Academic Achievement Prediction
This repository contains a notebook that analyzes and predicts student academic achievement using the Academic Achievement Dataset from Kaggle.
Dataset Description
The dataset includes various features related to student academic achievement along with one target variable. Here's a breakdown of each column:
id: Unique identifier for each student.
Marital status: Marital status of the student (e.g., single or married).
Application mode: Mode of application (e.g., online or written).
Application order: Order of application.
Course: Course enrolled by the student.
Daytime/evening attendance: Attendance mode (daytime or evening).
Previous qualification: Previous educational qualification.
Previous qualification (grade): Grade of the previous qualification.
Nationality: Nationality of the student.
Mother's qualification: Educational qualification of the student's mother.
Father's qualification: Educational qualification of the student's father.
Mother's occupation: Occupation of the student's mother.
Father's occupation: Occupation of the student's father.
Admission grade: Grade achieved during admission.
Displaced: Whether the student is displaced or not.
Educational special needs: Whether the student has special educational needs or not.
Debtor: Whether the student has debts or not.
Tuition fees up to date: Whether the student's tuition fees are up to date or not.
Gender: Gender of the student.
Scholarship holder: Whether the student holds a scholarship or not.
Age at enrollment: Age of the student at enrollment.
International: Whether the student is international or not.
Curricular units 1st sem (credited): Number of credited curricular units in the first semester.
Curricular units 1st sem (enrolled): Number of enrolled curricular units in the first semester.
Curricular units 1st sem (evaluations): Number of evaluations in the first semester.
Curricular units 1st sem (approved): Number of approved curricular units in the first semester.
Curricular units 1st sem (grade): Average grade of curricular units in the first semester.
Curricular units 1st sem (without evaluations): Number of curricular units completed without evaluations in the first semester.
Curricular units 2nd sem (credited): Number of credited curricular units in the second semester.
Curricular units 2nd sem (enrolled): Number of enrolled curricular units in the second semester.
Curricular units 2nd sem (evaluations): Number of evaluations in the second semester.
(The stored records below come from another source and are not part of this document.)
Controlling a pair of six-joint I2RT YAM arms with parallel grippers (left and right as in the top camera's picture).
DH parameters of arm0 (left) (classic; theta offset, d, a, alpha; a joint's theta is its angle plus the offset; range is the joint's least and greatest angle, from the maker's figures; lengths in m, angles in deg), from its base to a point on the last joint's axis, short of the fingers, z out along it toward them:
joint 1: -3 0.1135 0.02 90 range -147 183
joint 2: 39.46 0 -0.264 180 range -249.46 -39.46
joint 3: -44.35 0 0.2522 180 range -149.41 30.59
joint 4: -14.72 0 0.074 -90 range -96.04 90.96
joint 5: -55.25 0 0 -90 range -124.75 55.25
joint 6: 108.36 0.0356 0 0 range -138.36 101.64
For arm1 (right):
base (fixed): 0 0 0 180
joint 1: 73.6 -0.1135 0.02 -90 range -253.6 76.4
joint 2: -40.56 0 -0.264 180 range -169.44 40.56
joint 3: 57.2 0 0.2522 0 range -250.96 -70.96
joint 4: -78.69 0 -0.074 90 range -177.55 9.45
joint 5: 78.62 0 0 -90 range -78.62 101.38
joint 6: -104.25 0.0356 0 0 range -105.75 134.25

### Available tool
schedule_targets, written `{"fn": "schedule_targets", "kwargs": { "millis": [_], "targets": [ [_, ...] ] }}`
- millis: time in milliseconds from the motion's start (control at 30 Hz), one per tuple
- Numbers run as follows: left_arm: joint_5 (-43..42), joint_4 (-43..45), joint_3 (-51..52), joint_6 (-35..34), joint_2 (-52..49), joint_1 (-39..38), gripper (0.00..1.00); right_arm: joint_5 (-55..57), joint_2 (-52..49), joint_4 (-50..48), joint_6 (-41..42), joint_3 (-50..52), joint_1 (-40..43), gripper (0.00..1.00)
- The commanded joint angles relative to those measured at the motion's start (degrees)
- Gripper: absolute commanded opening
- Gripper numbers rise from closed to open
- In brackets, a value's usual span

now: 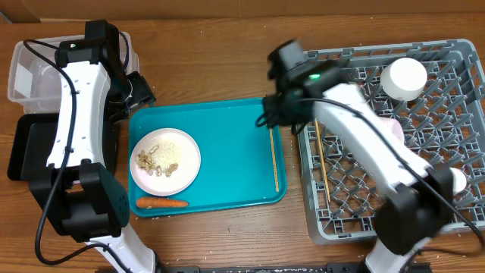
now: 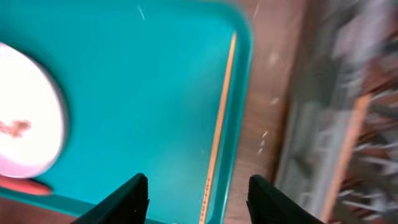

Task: Sort waste into correct bins and load items into the dishwasher

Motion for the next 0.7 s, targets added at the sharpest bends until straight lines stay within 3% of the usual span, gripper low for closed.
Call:
{"fn": "schedule_targets", "kwargs": {
  "millis": [0, 500, 667],
  "targets": [
    [0.20, 0.04, -0.35, 0.90, 2.16, -0.11, 0.64, -0.59, -5.62, 0.15, 2.32, 1.90, -2.16, 0.54],
    [0.22, 0.02, -0.35, 0.92, 2.16, -0.11, 0.64, 0.20, -14.67, -3.13, 5.22, 7.56, -4.37, 0.54],
    [0.22, 0.02, -0.35, 0.92, 2.16, -0.11, 0.65, 0.26, -14.69, -6.88, 5.84, 12.85, -4.33, 0.47]
  ]
}}
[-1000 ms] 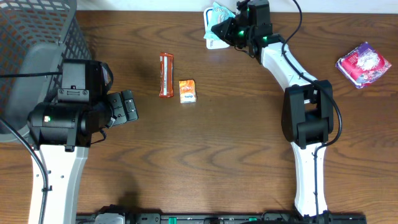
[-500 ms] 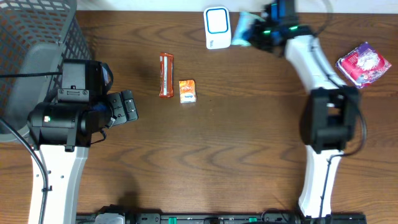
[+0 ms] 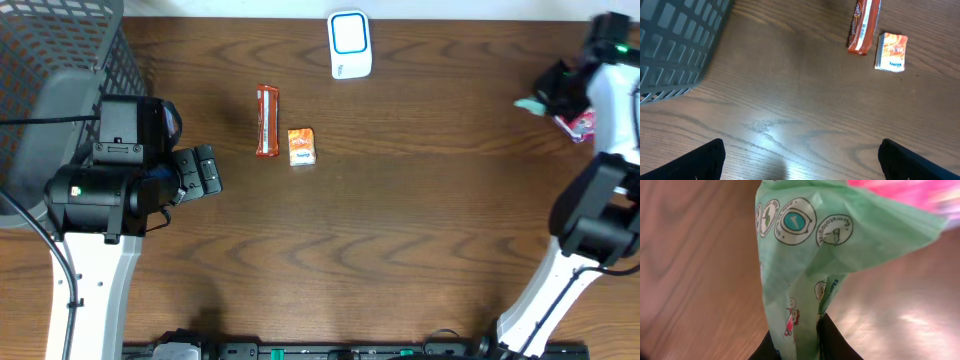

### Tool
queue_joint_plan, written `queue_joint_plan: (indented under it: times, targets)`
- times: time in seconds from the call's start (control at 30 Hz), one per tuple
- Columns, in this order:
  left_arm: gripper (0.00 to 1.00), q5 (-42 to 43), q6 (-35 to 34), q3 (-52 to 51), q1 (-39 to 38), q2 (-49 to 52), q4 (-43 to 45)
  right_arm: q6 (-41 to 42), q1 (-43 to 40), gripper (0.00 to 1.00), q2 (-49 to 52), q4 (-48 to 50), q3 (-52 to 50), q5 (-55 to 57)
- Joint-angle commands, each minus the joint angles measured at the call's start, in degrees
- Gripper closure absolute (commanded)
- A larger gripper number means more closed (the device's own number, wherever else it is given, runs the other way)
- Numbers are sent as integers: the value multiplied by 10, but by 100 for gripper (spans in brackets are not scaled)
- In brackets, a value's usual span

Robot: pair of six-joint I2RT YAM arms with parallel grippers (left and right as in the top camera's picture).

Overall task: Scan the item barcode
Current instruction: 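Carry the green packet to the far right beside the pink bag, release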

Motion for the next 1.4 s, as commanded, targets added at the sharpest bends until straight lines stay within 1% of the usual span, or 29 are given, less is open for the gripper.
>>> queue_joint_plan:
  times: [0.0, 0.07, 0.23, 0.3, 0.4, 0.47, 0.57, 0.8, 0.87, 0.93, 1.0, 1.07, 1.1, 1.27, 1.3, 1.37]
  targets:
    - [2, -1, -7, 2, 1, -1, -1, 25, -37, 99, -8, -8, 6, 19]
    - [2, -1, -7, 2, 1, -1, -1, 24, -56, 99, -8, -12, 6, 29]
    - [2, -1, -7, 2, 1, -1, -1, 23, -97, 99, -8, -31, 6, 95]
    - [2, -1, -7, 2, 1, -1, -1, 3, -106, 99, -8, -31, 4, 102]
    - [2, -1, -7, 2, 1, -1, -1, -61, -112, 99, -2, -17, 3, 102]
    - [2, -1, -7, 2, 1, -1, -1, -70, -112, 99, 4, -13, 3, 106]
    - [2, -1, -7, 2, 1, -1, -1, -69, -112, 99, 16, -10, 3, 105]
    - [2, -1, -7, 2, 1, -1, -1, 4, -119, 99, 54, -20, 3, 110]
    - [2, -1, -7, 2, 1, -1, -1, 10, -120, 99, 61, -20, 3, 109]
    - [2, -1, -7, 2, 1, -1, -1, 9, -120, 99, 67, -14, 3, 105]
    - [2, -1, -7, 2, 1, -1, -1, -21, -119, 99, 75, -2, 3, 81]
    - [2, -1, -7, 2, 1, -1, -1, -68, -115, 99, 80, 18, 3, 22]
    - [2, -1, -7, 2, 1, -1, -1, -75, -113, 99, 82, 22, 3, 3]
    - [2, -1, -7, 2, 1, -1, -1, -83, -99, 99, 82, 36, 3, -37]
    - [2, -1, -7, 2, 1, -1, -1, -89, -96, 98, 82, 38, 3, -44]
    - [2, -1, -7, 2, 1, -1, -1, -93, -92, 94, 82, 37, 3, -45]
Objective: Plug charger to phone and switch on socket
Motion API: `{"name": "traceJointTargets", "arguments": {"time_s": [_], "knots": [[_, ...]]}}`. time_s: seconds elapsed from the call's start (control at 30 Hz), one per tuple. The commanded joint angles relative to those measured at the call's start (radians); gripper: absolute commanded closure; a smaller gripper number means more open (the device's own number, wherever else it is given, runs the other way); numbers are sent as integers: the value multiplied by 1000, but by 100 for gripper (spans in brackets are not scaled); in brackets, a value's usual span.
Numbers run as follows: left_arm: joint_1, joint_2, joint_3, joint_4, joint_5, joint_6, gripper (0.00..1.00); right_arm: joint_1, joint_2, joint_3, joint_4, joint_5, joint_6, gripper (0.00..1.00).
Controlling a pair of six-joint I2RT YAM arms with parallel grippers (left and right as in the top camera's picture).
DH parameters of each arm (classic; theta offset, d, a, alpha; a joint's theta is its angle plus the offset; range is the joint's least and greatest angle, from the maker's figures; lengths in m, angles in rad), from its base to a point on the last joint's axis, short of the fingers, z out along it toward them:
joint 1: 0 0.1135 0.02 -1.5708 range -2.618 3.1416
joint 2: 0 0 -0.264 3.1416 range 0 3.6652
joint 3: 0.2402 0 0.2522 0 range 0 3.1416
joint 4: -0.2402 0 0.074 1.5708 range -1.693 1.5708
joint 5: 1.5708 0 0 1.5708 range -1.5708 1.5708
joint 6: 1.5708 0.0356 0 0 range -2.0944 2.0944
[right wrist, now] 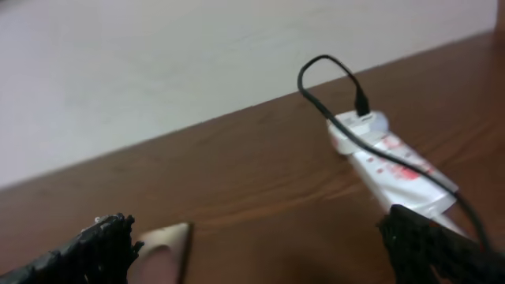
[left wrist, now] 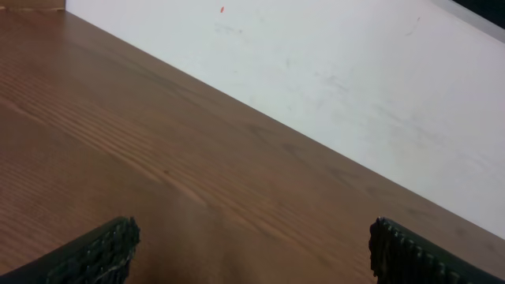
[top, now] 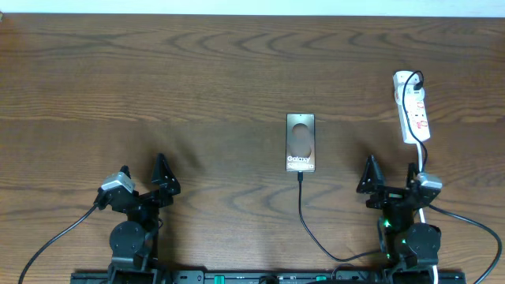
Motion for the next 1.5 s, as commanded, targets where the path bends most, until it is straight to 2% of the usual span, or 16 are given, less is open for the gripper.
{"name": "traceJointTargets", "arguments": {"time_s": [0.0, 0.2, 1.33, 1.4, 1.43, 1.47], "knots": [[4, -3, -26, -26, -3, -5, 5, -28, -10, -2, -10, -45, -212, 1], [4, -3, -26, -26, -3, -5, 5, -82, -14, -2, -11, -52, -219, 1], [6, -8, -26, -26, -3, -5, 5, -82, -13, -2, -8, -53, -219, 1], [6, -8, -26, -26, -8, 38, 5, -82, -13, -2, -8, -53, -219, 1], [6, -8, -26, -26, -5, 124, 5, -82, -13, -2, -8, -53, -219, 1], [6, -8, -26, -26, -3, 161, 5, -82, -13, -2, -8, -54, -219, 1]]}}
Curricular units 2nd sem (approved): Number of approved curricular units in the second semester.
Curricular units 2nd sem (grade): Average grade of curricular units in the second semester.
Curricular units 2nd sem (without evaluations): Number of curricular units completed without evaluations in the second semester.
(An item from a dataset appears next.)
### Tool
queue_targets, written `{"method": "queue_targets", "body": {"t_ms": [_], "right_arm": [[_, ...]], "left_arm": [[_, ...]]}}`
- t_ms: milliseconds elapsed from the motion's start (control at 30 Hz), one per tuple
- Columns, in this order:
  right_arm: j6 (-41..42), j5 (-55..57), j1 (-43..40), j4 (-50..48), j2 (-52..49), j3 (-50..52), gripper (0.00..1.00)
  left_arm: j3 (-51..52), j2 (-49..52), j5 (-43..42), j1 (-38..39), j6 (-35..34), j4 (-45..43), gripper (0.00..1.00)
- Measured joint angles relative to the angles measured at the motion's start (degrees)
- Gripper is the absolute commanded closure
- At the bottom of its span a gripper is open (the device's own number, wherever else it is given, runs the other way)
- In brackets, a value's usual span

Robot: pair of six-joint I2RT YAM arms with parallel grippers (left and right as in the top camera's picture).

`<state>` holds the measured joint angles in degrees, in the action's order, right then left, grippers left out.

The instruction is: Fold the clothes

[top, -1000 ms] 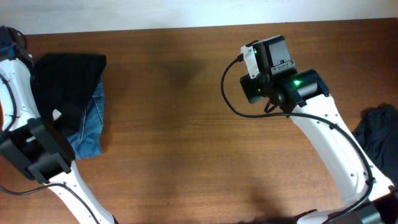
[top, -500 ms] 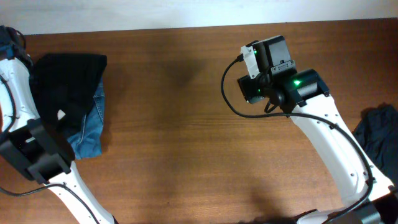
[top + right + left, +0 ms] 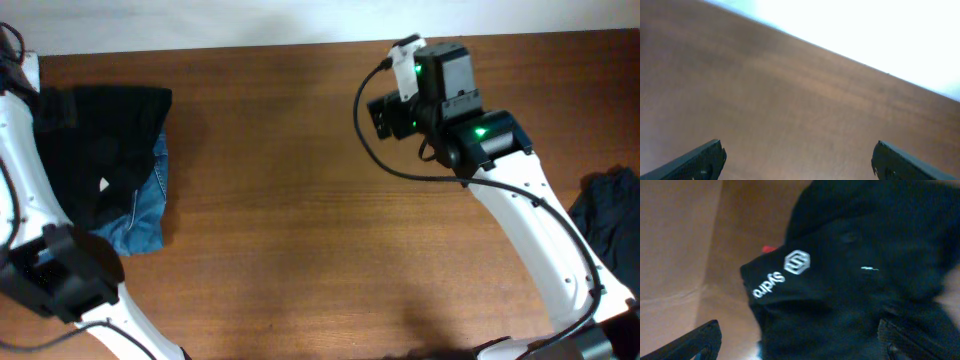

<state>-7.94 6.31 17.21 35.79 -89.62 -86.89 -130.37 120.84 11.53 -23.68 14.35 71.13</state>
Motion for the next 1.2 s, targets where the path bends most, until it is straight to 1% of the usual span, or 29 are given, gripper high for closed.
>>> {"method": "queue_targets", "body": {"t_ms": [167,300,367,500,667,900,1033,1200], "right_arm": [[1.5,-0.6,-5.7,-3.7,0.0,0.0,0.01],[2.0,-3.3,-12.4,-2.3,0.0,0.0,0.02],[2.4,-4.6,-14.6,-0.2,0.0,0.0,0.01],[5.4,-6.6,-18.8,6.1,0.0,-0.1,0.01],[7.7,-7.9,-21.9,13.2,1.2,-0.1,0.01],[8.3,-8.3,-23.3,25.8,6.7,-0.1,0.01],[8.5,-8.4,-23.3,33.7,8.8,-0.2,0.01],[8.7,-8.6,-23.3,40.3,9.6,-0.2,0.01]], "left_arm": [[0.0,-3.5,-14.4,0.0,-3.3,0.7,0.01],[0.1,-3.5,-26.1,0.0,-4.4,0.0,0.01],[0.1,-3.5,-29.7,0.1,-4.8,0.1,0.01],[0.1,-3.5,-33.7,0.1,-5.1,2.8,0.01],[0.1,-3.7,-33.7,0.1,-5.2,6.6,0.01],[0.2,-7.9,-29.6,1.2,-5.2,9.9,0.01],[0.2,-12.3,-25.9,5.0,-5.2,11.7,0.01],[0.2,-16.0,-22.7,12.1,-5.2,12.2,0.01]]}}
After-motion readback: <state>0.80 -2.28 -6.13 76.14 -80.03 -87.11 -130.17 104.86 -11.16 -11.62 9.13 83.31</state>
Unemployment rate: Unemployment rate.
Inflation rate: Inflation rate.
GDP: Gross Domestic Product (GDP).
Target: Target variable indicating student achievement status.
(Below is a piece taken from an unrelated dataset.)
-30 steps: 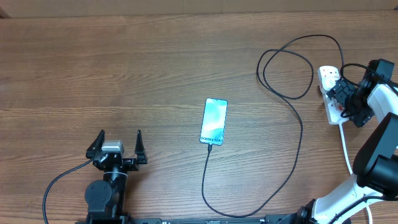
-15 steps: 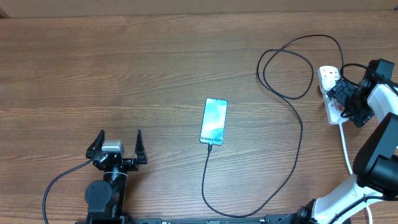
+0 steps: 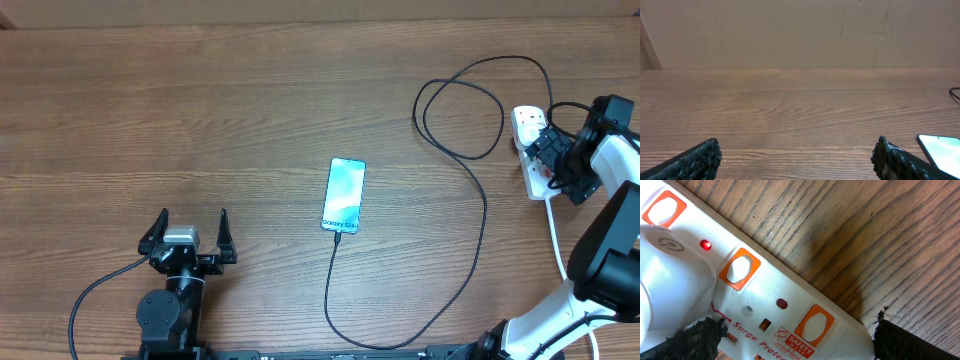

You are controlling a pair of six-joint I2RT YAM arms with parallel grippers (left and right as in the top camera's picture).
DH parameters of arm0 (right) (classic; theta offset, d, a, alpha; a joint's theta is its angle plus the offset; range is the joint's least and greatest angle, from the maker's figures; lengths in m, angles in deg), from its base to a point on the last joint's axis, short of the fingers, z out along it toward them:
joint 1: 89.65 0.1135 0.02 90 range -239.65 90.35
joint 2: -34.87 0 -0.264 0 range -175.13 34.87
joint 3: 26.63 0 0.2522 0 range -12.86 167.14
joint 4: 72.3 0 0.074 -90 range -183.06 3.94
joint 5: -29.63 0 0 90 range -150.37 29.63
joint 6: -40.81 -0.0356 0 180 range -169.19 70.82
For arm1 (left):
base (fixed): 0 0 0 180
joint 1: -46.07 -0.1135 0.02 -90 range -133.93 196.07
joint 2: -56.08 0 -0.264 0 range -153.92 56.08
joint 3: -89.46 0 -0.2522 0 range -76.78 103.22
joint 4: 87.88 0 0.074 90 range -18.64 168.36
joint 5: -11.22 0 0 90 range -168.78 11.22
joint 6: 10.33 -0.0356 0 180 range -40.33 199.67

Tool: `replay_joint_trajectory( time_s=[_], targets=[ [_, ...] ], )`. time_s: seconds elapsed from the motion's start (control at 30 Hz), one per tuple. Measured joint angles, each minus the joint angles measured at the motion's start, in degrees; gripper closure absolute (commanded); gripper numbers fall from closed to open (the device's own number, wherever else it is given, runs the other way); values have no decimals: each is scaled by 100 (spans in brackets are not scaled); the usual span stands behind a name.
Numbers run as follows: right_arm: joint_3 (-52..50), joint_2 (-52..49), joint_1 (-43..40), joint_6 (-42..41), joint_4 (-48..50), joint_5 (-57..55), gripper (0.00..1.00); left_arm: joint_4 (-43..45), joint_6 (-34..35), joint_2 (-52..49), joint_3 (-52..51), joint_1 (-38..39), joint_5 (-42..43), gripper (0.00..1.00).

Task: Plug charger to phone and switch on socket

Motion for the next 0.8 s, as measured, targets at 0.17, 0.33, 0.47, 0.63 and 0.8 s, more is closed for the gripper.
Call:
replay_joint_trajectory(
  time_s=[0.17,0.33,0.47,0.63,0.8],
  targets=[
    [0,0,0,0,2,2,0,0,0,0,0,0,0,1],
    [0,0,0,4,0,0,0,0,0,0,0,0,0,0],
    [0,0,0,2,4,0,0,0,0,0,0,0,-2,1],
    [-57,70,2,17,39,0,0,0,0,0,0,0,-2,0],
    [-133,533,55,24,26,20,0,0,0,0,0,0,0,1]
  ],
)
The dataset can be found at the following link: https://www.kaggle.com/competitions/playground-series-s4e6
Project Overview
In this notebook, we use the LightGBM (LGBM) model to predict student academic achievement. The process includes:
Data preprocessing and feature engineering.
Hyperparameter tuning using grid search.
Model training and evaluation.
The final model achieved a score of 0.83209 on the test data in the Kaggle competition.